They stood, the three of them, on the deserted ranch in the mountain valley.

“Cody, listen,” Tess said.

“No, you listen. You hijacked this guy to buy our land back. You took advantage. You saw the opportunity. Good for you. Good for us. Now you think you have feelings for him. Or your ashamed or some such shit.”

JJ said, “Wait, I think we…”

“Shut the fuck up! This here’s a family matter first.”

Tess said, “Yes, I took advantage. But, he’s a really nice guy.”

“You’re confusing nice with scared as shit. This fucker don’t even know where he is.” Cody turned to JJ. “Where are we?”

JJ looked around. Mountain ranges flanked the valley. There was that sense of vastness, glorious and daunting, he always felt in the West. The sky was way up there, far above the land. It was impossible to not feel small and limited out here.   Right-sized. Humility, uncomfortable and undeniable, was forced on you.
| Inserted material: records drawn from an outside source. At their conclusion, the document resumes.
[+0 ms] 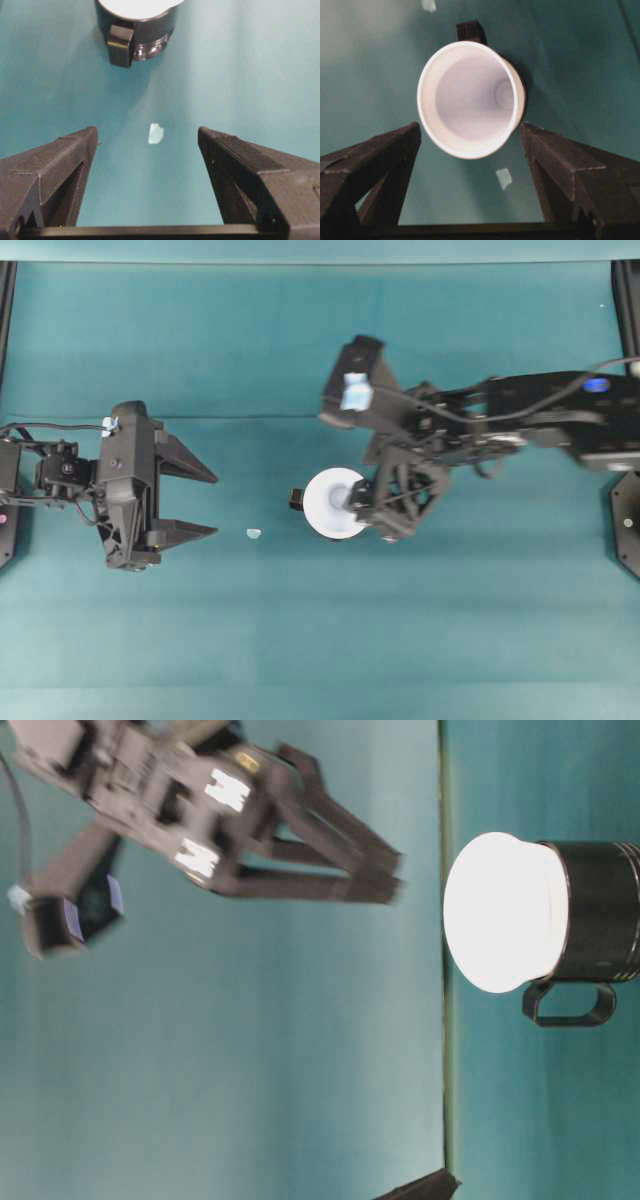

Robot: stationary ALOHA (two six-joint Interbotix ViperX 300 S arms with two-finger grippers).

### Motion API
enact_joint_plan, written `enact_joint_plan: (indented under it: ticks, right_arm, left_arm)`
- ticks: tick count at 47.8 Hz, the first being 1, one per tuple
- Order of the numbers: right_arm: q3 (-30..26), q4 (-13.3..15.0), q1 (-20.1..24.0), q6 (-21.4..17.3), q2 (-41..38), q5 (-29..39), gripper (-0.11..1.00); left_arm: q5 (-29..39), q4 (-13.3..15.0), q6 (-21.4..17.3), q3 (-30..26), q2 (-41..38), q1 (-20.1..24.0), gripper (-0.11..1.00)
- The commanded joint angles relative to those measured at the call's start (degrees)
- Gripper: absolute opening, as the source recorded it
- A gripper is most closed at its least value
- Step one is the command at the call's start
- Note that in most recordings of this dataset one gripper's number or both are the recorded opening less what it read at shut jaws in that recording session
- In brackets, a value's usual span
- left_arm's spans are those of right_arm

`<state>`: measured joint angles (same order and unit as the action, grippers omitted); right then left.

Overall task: Put the paper cup into the moved cup holder.
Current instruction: 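Open the right gripper and retract it rightward away from the cup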

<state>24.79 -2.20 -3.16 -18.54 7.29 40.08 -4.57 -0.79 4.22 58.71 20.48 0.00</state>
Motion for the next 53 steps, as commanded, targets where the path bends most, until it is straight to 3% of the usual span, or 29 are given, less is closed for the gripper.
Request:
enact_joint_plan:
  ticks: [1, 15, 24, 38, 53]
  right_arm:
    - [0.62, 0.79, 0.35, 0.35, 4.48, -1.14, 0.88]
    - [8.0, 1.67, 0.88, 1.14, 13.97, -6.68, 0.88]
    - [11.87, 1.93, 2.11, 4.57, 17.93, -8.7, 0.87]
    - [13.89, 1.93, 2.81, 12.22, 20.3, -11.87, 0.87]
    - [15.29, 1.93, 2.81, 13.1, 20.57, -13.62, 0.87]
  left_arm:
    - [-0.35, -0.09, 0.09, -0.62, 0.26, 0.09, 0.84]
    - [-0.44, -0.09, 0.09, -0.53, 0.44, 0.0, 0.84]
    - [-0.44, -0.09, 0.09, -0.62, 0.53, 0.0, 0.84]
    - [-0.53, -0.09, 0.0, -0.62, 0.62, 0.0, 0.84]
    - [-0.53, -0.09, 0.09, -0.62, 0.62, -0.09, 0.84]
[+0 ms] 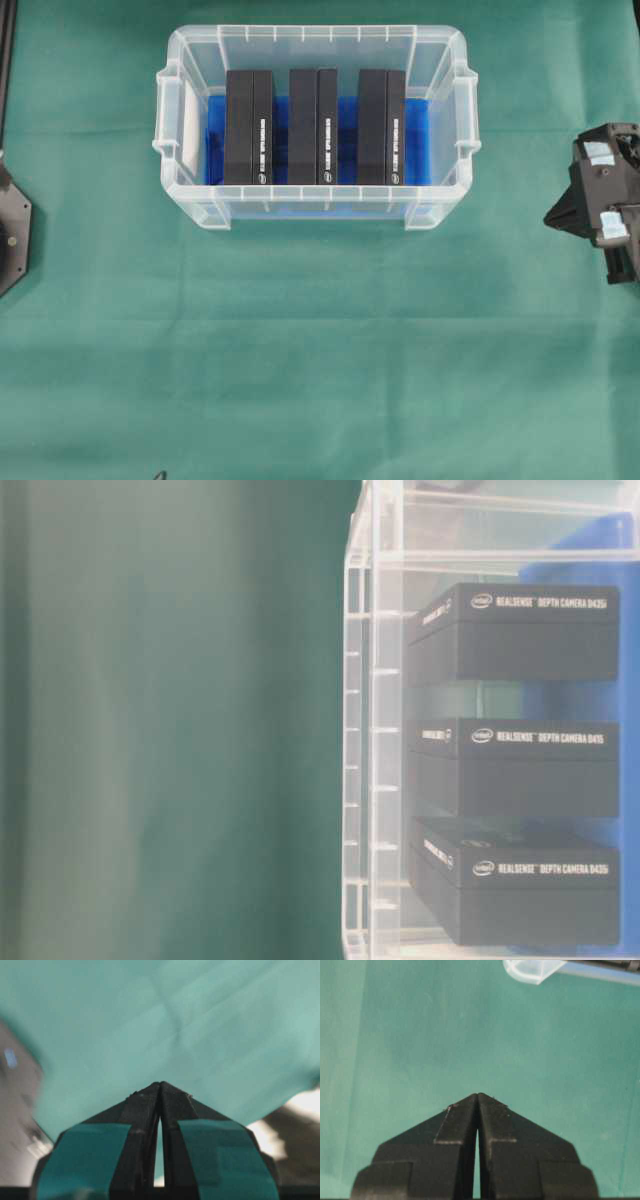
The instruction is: Take the box out of the case with the left arm.
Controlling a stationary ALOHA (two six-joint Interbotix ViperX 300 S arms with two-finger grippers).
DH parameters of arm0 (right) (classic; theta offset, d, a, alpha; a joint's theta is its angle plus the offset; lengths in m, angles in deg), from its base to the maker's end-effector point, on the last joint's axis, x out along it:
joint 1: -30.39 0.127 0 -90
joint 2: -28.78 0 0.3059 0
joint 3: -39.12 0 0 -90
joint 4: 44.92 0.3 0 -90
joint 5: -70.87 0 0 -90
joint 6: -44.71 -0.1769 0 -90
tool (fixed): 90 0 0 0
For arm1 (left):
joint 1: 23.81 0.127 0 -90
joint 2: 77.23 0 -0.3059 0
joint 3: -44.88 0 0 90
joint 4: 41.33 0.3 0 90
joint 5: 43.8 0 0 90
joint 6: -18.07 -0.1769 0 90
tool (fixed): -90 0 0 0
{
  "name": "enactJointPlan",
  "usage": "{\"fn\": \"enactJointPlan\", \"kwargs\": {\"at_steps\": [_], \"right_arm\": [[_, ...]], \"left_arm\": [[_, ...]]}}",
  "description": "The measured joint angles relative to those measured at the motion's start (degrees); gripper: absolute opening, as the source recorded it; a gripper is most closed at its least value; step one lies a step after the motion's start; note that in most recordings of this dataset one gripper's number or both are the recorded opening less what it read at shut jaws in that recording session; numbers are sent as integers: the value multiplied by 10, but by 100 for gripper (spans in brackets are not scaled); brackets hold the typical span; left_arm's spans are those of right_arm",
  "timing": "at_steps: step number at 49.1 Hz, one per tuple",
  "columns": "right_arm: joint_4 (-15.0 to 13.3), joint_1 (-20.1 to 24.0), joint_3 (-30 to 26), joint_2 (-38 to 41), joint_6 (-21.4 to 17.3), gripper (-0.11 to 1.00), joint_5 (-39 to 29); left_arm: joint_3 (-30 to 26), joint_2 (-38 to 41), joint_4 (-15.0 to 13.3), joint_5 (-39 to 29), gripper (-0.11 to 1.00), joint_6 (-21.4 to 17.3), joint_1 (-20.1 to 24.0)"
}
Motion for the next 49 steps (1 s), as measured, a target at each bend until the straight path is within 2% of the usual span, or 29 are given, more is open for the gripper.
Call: {"fn": "enactJointPlan", "kwargs": {"at_steps": [5, 10, 18, 26, 40, 49], "right_arm": [[0, 0, -1, -1, 0, -1, -10], [0, 0, -1, 0, 1, -1, -13], [-1, 0, -3, 0, 0, -1, -14], [-5, 0, -4, 0, 0, -1, -14], [-11, 0, -6, 0, 0, -1, -15], [-11, 0, -6, 0, 1, -1, -15]], "left_arm": [[-3, 7, 0, -2, 2, 89, 0], [-4, 8, 4, 14, 2, 120, 1], [-4, 1, 10, 73, 2, 97, 1], [-4, -11, 10, 90, 2, 83, 13], [-13, 51, 11, 6, 2, 69, 62], [-29, 78, 10, -25, 2, 21, 128]]}}
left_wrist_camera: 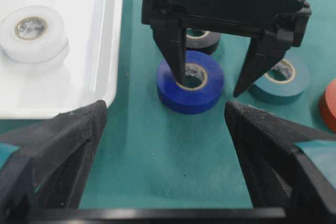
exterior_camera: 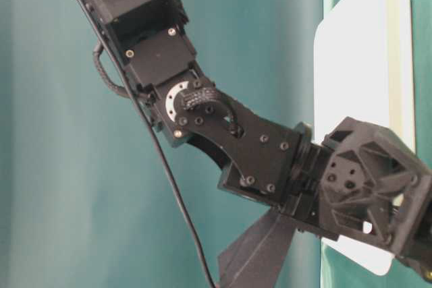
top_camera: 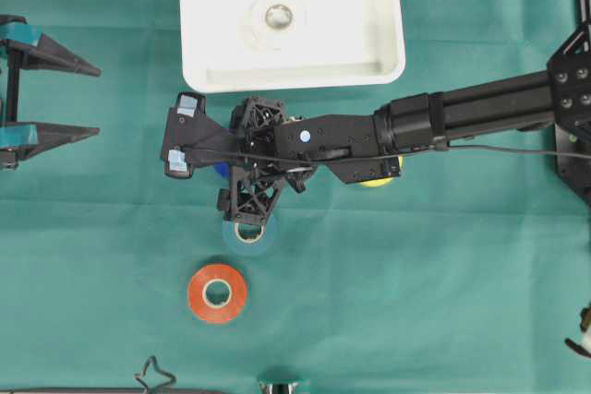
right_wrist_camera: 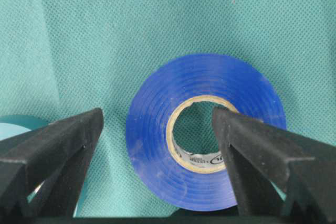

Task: Pick up the tape from a random location and place it into the white case.
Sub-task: 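Close the right gripper on the blue roll and lift it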

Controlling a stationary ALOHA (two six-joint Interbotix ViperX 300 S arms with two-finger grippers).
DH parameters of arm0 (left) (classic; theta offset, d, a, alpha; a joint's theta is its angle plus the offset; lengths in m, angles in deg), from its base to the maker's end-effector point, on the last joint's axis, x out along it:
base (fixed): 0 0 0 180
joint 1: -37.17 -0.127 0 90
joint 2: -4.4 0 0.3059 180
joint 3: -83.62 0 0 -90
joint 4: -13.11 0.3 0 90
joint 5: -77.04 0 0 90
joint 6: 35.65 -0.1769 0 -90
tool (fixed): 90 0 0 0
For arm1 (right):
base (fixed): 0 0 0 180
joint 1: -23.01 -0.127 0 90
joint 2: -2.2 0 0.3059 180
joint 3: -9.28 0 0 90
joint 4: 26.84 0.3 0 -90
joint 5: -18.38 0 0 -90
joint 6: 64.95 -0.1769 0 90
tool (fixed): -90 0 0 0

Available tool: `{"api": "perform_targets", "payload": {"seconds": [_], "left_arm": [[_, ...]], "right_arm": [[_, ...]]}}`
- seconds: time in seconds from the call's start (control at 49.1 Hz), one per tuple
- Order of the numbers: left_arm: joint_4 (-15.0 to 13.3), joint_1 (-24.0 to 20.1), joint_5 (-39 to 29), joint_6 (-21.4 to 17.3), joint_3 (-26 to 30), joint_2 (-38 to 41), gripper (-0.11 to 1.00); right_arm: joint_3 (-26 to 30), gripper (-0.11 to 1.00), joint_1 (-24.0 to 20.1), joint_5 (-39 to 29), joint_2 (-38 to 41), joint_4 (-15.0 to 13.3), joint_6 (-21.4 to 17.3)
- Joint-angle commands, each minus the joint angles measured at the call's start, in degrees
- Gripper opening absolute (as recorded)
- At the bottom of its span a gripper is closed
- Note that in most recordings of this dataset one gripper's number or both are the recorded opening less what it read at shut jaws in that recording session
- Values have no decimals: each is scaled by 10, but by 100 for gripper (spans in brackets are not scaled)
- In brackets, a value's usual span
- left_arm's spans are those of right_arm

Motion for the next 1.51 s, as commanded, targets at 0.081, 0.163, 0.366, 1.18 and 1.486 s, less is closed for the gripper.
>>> {"api": "perform_targets", "payload": {"seconds": [0.081, 0.163, 0.366, 1.18, 1.486], "left_arm": [[-1, 1, 3, 1, 5, 4, 96], [-1, 1, 3, 1, 5, 4, 96], [-1, 1, 4, 0, 5, 4, 96], [0, -8, 4, 0, 5, 4, 96], [-1, -8, 3, 0, 5, 4, 96]], "right_arm": [[4, 91, 6, -1, -4, 0, -3], [4, 89, 6, -2, -4, 0, -4], [4, 58, 6, 1, -4, 0, -4], [36, 31, -3, -37, -39, 1, -9], [65, 31, -9, -106, -89, -10, -7]]}}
They were always talking about humility in AA, how humility was the key to sobriety. Well here it was, for real. God’s presence was everywhere, if there was any God at all.

“I’ll tell you where we are,” JJ said. “We’re on my ranch. That’s where we are.”

Birds chirped nearby and the muffled roar of a distant wind grew from way up the valley, way up high.

“And how’re you gonna sign it over,” Cody asked.

“I’m not. I’m keeping it.”

The wind from the heights was coming down the valley now. JJ loved how you could hear it miles away, hear it growing like an approaching train, then it was upon you, sometimes little more than a breeze, sometimes a serious gust. You didn’t know which, but you could hear it coming. Sometimes it missed you entirely.

“Jason,” Tess said, “This here land’s been in our family since…a long time. Our people used to live here. Our parents are dead and you did a good thing buying it from the bank.”

“He wants it for himself,” Cody said. “Maybe I can convince him.” He walked back to his truck and got in.

“Jason, listen,” Tess whispered. “He’s crazy. Just tell him what he wants to hear and then we’ll work something out.”

Cody started the truck, put it in gear, and, engine revving, lurched toward JJ’s rental Camaro. The truck looked like it would drive right over the Hyper-blue metallic sports car, like a fullback breaking through the line and pancaking some defensive back. He skidded to a stop just short of the car. Cody rolled down the window. “Last chance, fucker. We can go back to town all together and straighten this out. Or you can walk back and think more about it. ‘Cause if you don’t tell us what we want to hear, I’m crushing this fuckin car.”

“Cody! No!” Tess ran toward the truck, stopped halfway and looked back at JJ. “Please,” she said. “Please just let us have it.”

“Last chance, sucker,” Cody yelled, revving and lurching the truck closer.

Options scrolled through JJ’s head. A lawyer, letting them have it, renting it to them, buying time, turning the tables…

“All right! Stop!”

“And?”

“I’ll sign it over.”

“He’ll sign,” Tess yelled. “Cody!”

Cody stared at JJ, calculating. Then he shut down the truck as a cold gust finally reached them, rustling sage and shrub, and rolling tumbleweeds down the valley.

Sucker?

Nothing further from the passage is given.